» **Aim of the task**
Return only those lines of the listing in which "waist" appears.

» **Information provided**
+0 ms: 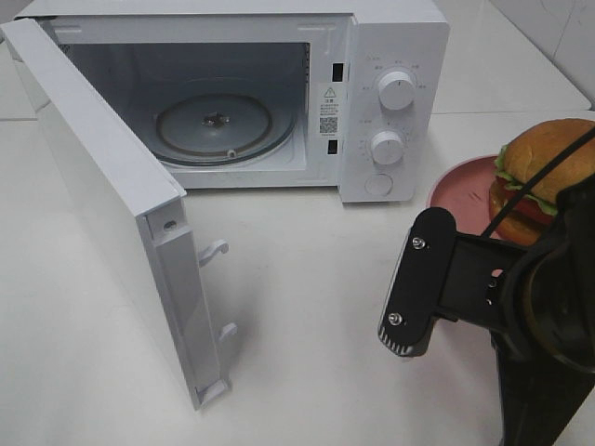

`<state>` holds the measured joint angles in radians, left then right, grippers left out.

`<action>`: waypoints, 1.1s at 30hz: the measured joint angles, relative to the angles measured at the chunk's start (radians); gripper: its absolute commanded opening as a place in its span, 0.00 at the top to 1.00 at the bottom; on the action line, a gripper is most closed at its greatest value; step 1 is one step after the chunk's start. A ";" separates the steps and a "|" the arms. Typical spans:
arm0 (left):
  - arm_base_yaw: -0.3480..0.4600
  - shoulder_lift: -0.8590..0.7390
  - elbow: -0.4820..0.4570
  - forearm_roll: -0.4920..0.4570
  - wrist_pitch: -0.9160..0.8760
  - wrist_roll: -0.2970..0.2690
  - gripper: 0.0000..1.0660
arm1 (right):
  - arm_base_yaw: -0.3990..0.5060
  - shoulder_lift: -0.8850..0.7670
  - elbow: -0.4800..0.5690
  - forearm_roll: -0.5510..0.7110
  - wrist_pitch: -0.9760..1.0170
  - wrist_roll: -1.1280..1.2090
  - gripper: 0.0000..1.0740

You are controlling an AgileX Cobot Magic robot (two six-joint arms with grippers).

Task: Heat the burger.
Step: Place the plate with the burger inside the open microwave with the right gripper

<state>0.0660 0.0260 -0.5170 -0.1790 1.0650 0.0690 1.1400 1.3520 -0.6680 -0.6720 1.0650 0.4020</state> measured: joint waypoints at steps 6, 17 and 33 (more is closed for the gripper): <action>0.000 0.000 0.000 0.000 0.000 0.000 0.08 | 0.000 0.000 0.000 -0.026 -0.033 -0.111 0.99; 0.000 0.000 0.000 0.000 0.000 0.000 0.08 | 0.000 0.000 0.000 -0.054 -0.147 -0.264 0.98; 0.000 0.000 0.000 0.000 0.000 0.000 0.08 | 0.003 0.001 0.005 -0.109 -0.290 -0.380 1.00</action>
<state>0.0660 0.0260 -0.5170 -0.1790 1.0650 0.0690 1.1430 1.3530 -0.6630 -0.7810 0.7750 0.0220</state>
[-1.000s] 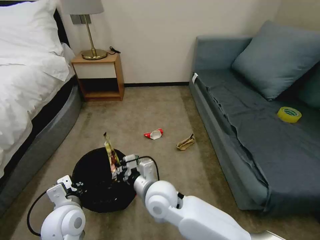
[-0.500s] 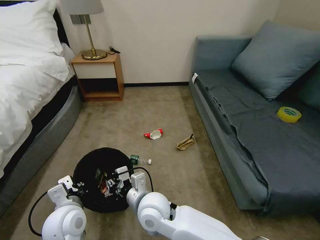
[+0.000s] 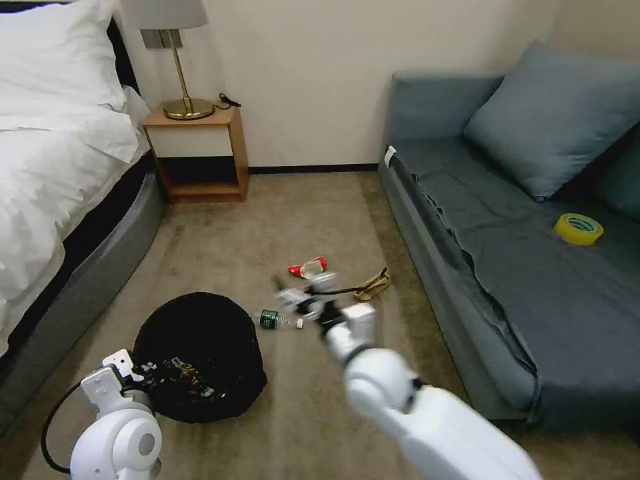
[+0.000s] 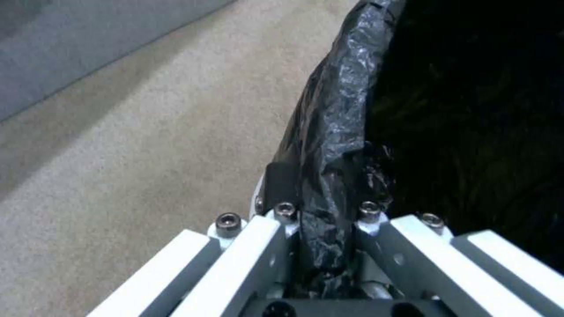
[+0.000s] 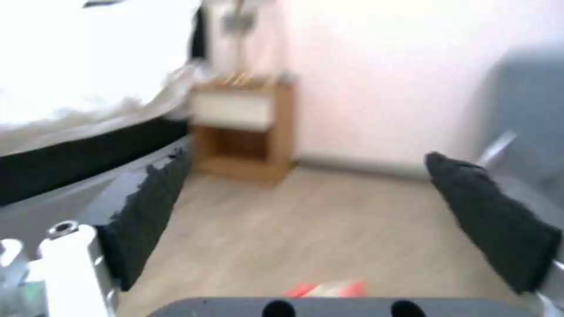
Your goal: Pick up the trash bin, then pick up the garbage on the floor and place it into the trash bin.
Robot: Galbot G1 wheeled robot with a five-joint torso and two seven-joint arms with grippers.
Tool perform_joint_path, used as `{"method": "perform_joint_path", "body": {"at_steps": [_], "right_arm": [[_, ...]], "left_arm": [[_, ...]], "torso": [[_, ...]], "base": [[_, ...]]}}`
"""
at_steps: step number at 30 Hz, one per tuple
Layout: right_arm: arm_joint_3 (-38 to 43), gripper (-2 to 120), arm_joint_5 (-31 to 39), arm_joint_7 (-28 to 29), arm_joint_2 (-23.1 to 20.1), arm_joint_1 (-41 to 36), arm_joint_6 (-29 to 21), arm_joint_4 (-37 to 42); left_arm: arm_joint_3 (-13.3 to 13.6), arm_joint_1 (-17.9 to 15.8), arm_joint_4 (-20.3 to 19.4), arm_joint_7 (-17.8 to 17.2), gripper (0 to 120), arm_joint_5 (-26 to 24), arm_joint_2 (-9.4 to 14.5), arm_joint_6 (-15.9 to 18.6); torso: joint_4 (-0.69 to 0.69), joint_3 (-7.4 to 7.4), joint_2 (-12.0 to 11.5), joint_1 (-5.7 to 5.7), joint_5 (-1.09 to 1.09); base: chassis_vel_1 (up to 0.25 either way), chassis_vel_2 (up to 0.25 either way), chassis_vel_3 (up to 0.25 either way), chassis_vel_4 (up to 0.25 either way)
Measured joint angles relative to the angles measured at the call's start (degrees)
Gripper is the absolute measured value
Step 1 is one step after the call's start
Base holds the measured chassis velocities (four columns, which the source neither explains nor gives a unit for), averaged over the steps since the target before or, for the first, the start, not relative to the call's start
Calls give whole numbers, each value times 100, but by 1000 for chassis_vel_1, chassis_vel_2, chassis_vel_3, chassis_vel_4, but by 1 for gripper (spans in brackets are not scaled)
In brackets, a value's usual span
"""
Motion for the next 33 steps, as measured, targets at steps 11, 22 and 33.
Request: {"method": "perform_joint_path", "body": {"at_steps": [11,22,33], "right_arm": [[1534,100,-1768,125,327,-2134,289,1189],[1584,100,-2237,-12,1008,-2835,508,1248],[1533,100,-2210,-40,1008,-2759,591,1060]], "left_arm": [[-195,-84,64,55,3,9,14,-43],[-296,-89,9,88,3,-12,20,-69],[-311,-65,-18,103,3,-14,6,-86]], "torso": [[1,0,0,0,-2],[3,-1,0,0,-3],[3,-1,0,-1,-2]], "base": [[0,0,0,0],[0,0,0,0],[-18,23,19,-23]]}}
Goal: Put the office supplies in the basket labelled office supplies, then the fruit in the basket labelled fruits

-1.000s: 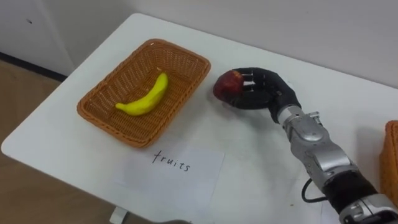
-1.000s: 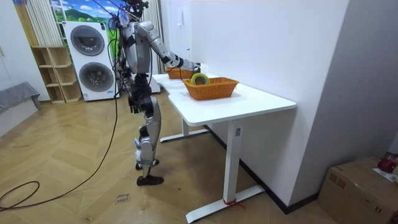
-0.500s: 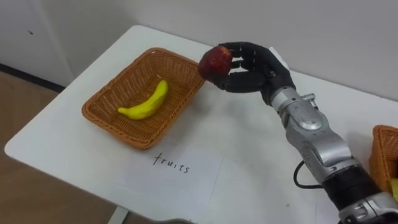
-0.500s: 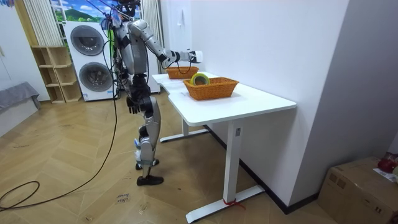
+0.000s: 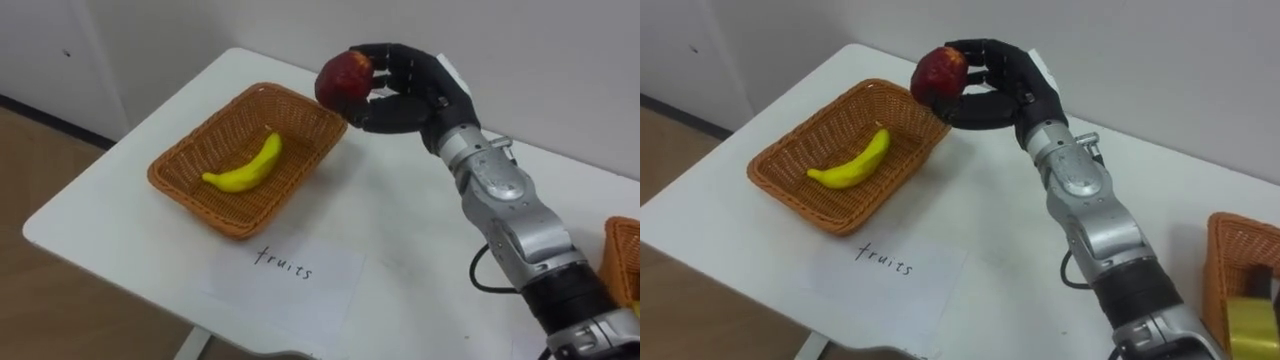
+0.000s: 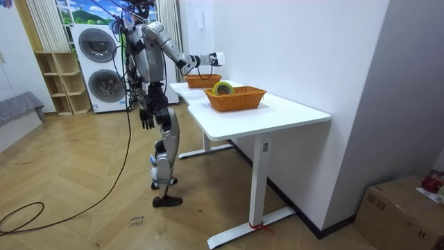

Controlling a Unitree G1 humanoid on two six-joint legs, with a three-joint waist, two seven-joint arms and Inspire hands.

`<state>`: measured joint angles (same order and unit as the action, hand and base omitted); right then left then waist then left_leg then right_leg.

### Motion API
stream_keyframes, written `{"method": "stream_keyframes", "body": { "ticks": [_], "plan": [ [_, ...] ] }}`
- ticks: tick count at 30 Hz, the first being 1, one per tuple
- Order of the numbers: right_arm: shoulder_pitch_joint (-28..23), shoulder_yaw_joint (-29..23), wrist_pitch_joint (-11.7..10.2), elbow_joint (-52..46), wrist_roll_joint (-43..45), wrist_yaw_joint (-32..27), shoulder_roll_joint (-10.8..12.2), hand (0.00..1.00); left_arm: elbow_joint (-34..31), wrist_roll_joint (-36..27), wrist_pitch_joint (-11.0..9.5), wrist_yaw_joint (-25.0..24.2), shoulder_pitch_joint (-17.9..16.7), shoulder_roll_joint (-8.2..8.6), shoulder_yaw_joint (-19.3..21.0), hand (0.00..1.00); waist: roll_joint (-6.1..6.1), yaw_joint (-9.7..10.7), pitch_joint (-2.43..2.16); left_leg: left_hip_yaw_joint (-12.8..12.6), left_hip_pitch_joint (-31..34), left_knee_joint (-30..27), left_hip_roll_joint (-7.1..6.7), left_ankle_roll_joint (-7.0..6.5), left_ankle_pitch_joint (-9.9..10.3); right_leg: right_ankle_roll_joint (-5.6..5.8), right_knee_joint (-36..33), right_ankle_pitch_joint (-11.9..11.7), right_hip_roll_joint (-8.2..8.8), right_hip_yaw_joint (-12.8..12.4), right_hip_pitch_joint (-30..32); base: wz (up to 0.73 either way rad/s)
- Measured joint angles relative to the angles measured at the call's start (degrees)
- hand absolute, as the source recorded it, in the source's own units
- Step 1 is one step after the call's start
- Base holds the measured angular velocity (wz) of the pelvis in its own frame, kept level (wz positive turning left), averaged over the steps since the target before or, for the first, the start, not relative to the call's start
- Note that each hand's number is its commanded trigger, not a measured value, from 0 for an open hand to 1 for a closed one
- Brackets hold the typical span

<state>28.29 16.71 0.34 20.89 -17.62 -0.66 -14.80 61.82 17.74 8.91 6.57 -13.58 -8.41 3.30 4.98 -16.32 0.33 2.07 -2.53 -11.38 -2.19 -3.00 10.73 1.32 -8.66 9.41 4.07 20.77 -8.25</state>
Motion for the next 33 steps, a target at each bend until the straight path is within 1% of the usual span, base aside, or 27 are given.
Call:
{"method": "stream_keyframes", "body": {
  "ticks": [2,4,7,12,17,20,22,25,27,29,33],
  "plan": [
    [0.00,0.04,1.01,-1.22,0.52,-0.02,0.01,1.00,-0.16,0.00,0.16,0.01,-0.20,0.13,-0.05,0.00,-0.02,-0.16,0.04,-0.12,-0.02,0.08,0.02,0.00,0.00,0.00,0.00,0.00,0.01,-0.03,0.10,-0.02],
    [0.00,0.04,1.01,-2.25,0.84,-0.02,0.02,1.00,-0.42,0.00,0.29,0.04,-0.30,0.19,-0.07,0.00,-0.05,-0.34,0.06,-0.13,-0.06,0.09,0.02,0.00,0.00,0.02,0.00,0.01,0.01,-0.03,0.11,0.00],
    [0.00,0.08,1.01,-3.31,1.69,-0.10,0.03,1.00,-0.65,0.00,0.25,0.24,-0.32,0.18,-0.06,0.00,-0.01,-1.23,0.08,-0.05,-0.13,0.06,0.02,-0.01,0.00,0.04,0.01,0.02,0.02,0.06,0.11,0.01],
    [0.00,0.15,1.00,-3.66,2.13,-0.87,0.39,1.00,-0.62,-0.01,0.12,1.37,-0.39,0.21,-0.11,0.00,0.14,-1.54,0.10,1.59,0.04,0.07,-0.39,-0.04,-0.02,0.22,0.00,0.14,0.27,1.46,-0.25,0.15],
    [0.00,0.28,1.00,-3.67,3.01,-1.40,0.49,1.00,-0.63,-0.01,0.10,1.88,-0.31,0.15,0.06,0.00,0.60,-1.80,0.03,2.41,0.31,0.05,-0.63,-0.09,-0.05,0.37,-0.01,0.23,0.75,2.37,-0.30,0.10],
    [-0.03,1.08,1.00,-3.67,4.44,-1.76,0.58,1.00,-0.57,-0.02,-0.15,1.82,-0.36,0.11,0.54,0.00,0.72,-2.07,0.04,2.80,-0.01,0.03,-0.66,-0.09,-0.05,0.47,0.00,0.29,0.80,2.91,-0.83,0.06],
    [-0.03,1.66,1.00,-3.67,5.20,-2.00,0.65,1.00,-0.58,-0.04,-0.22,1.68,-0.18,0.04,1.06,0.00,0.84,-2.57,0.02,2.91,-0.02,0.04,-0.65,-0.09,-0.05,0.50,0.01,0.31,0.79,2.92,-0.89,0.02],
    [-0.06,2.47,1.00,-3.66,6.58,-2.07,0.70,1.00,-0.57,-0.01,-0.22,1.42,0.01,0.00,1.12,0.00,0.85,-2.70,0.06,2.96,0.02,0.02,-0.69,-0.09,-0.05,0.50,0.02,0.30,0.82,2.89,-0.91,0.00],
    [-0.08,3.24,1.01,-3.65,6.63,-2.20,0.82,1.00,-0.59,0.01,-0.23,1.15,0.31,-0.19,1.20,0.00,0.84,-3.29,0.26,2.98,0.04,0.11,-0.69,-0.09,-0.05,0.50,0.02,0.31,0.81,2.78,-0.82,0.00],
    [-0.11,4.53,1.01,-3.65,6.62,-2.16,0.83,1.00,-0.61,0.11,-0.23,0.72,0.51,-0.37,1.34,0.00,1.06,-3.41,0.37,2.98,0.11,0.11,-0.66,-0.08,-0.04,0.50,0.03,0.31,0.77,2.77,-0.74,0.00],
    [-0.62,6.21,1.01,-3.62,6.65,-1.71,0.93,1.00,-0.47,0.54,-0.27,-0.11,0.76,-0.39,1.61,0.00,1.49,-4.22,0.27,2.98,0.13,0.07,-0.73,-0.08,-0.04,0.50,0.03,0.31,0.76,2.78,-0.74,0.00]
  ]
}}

» **Final answer**
Controlling a Unitree G1 humanoid on two six-joint legs, with a three-joint waist, two seven-joint arms and Inspire hands.
`<state>`: measured joint angles (same order and unit as the action, hand and base omitted); right then left then waist then left_leg then right_leg.
- Order of the numbers: right_arm: shoulder_pitch_joint (-28..23), shoulder_yaw_joint (-29..23), wrist_pitch_joint (-11.7..10.2), elbow_joint (-52..46), wrist_roll_joint (-43..45), wrist_yaw_joint (-32..27), shoulder_roll_joint (-10.8..12.2), hand (0.00..1.00); left_arm: elbow_joint (-34..31), wrist_roll_joint (-36..27), wrist_pitch_joint (-11.0..9.5), wrist_yaw_joint (-25.0..24.2), shoulder_pitch_joint (-17.9..16.7), shoulder_roll_joint (-8.2..8.6), shoulder_yaw_joint (-19.3..21.0), hand (0.00..1.00); waist: roll_joint (-6.1..6.1), yaw_joint (-9.7..10.7), pitch_joint (-2.43..2.16); left_leg: left_hip_yaw_joint (-12.8..12.6), left_hip_pitch_joint (-31..34), left_knee_joint (-30..27), left_hip_roll_joint (-7.1..6.7), left_ankle_roll_joint (-7.0..6.5), left_ankle_pitch_joint (-9.9..10.3); right_leg: right_ankle_roll_joint (-5.6..5.8), right_knee_joint (-36..33), right_ankle_pitch_joint (-11.9..11.7), right_hip_roll_joint (-8.2..8.8), right_hip_yaw_joint (-12.8..12.4), right_hip_pitch_joint (-30..32); base: wz (up to 0.73 either way rad/s)

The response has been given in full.